H.R. 1892 would temporarily expand coverage of Trade Adjustment Assistance (TAA) for Workers through June 2021, and reauthorize the program through June 2022. The bill also would authorize appropriations for other trade adjustment assistance programs for farmers and firms through 2021. Additionally, the bill would extend the health coverage tax credit (HCTC) through 2019. Finally, it would extend the authority to collect and increase the rate of certain customs user fees, and make changes to the Medicare program.
CBO and the staff of the Joint Committee on Taxation (JCT) estimate that enacting the bill would increase direct spending by $7 million in 2015 and $1.8 billion over the 2015-2020 period, but would reduce direct spending by $174 million over the 2015-2025 period. Enacting the bill also would decrease revenues by $86 million over the 2015-2025 period, JCT estimates.

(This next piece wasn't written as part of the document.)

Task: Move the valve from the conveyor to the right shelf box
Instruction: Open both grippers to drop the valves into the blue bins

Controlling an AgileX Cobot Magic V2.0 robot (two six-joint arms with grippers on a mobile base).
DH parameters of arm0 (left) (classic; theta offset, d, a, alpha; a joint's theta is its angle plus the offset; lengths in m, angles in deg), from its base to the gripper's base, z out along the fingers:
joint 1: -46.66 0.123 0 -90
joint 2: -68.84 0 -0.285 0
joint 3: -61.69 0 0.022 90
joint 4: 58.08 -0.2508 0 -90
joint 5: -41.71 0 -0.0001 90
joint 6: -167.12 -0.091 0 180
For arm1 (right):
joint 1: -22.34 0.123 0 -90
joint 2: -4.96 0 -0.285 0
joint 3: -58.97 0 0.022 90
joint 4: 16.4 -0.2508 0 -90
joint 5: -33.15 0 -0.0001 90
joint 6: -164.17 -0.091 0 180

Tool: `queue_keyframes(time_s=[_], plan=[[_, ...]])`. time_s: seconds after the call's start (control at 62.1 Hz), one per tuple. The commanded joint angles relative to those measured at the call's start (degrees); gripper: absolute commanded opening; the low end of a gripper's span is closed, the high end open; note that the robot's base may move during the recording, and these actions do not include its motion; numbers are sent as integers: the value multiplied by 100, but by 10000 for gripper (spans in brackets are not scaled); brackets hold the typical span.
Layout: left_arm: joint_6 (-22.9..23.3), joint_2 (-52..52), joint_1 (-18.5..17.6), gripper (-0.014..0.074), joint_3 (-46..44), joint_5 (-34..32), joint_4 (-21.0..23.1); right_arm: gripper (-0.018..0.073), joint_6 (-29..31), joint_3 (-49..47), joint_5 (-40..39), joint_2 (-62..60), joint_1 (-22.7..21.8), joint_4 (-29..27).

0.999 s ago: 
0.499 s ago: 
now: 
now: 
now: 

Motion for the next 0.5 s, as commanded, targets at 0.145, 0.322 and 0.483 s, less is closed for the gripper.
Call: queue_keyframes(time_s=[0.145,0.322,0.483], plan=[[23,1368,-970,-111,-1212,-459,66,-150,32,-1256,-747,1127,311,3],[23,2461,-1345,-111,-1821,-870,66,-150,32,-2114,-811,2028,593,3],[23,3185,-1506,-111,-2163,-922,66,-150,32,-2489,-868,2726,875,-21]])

On net, CBO and JCT estimate that enacting the bill would reduce deficits by $88 million over the 2015-2025 period. Pay-as-you-go procedures apply because enacting the legislation would affect direct spending and revenues.
The bill would increase spending subject to appropriation by $636 million over the 2015-2015 period, assuming appropriation of the authorized amounts.
CBO has determined that the nontax provisions of the bill contain no intergovernmental mandates as defined in the Unfunded Mandates Reform Act (UMRA). Any costs incurred by state governments to administer trade adjustment assistance programs would result from participation in voluntary federal programs.
CBO has determined that the nontax provisions of H.R. 1892 contain private-sector mandates on entities required to pay merchandise processing fees. CBO estimates the aggregate cost of the mandates would exceed the annual threshold established in UMRA for private-sector mandates ($154 million in 2015, adjusted annually for inflation).
Correction: On May 6, 2015, CBO reposted this file; the updated estimate corrects the assumed enactment date to July 1, 2015.